"I never owed any man a crust, and I will not begin now," she answered obstinately, indifferent to the blaze of gold and silver before her, to the rare fruits and flowers, to the wines in their quaint flagons, to the numerous attendants who waited motionless around her.
She was sharply hungered, and her throat was parched with the heat and the dust, and the sweet unwonted odors of the wines and the fruits assailed all her senses; but he besought her in vain.
She poured herself out some water into a goblet of ruby glass, rimmed with a band of pearls, and drank it, and set down the cup as indifferently as though she had drunk from the old wooden bowl chained among the ivy to the well in the mill-yard.
"Your denial is very churlish," he said, after many a honeyed entreaty, which had met with no other answer from her. "How shall you bind me to keep bond with you, and rescue your Northern Regner from his cave of snakes, unless you break bread with me, and so compel my faith?"

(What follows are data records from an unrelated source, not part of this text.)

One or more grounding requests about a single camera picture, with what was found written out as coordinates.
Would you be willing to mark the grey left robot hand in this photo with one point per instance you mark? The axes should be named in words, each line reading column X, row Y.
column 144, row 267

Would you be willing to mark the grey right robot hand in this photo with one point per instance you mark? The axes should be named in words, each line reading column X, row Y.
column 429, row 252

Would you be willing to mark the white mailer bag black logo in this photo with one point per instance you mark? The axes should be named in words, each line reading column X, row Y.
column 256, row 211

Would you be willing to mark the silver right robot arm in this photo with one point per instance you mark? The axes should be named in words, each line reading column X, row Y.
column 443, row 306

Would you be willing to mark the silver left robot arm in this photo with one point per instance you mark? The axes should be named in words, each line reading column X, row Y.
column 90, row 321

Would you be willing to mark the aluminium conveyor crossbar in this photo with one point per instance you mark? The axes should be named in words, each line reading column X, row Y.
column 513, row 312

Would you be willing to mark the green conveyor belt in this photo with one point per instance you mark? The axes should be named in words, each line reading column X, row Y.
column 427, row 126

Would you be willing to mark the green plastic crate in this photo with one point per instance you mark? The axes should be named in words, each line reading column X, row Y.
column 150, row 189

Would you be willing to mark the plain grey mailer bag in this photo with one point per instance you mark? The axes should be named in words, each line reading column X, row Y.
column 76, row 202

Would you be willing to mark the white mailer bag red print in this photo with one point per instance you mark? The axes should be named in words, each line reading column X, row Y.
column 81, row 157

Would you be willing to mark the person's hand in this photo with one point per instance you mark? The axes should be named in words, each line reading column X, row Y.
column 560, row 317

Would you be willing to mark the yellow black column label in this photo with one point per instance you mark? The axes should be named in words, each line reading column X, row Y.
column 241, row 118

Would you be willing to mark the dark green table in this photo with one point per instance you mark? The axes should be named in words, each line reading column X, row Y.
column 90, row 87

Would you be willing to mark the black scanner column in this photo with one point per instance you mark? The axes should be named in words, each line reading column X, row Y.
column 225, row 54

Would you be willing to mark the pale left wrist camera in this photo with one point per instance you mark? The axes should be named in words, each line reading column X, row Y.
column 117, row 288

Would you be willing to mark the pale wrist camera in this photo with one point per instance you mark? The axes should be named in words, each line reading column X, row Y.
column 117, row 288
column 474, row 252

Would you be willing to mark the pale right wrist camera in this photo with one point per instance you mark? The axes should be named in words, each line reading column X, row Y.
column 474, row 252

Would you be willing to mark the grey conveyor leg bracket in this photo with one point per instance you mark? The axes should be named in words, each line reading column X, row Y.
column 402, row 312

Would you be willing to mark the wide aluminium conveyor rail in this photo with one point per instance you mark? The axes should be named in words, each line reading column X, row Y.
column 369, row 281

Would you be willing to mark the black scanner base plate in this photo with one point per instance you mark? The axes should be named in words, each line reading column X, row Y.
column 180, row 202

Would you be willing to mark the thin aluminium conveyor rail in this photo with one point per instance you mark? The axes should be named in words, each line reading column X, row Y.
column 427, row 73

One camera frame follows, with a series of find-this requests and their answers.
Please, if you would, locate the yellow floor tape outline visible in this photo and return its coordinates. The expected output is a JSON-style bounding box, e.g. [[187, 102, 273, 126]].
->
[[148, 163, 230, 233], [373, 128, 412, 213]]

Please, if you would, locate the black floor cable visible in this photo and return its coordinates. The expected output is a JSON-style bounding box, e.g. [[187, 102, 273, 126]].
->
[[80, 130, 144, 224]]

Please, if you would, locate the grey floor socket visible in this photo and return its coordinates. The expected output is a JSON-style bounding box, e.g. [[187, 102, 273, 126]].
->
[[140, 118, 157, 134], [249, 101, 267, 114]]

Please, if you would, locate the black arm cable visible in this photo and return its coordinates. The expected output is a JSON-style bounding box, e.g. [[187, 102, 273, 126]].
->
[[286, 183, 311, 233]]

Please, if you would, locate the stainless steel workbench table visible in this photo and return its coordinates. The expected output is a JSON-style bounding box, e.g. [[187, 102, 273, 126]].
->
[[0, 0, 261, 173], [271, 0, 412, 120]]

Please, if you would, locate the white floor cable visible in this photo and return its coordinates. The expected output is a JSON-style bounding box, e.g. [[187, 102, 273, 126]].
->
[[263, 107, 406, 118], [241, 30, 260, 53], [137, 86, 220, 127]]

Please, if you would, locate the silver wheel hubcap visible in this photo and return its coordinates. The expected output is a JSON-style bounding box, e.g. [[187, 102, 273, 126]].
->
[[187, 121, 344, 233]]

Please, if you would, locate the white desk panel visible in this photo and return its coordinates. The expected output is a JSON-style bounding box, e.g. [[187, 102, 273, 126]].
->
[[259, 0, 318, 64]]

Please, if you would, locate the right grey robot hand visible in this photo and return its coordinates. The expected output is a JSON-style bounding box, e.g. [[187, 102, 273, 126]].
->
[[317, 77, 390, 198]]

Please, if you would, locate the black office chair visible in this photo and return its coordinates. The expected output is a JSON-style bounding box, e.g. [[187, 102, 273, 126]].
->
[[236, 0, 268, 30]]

She looked at him from under the dusky cloud of her hair, with the golden threads gleaming on it like sunrays through darkness.
"A word that needs compelling," she answered him curtly, "is broken by the heart before the lips give it. It is to plant a tree without a root, to put faith in a man that needs a bond."
He watched her with keen humorous eyes of amusement.
"Where have you got all your wisdom?" he asked.
"It is not wisdom; it is truth."
"And truth is not wisdom? You would seem to know the world well."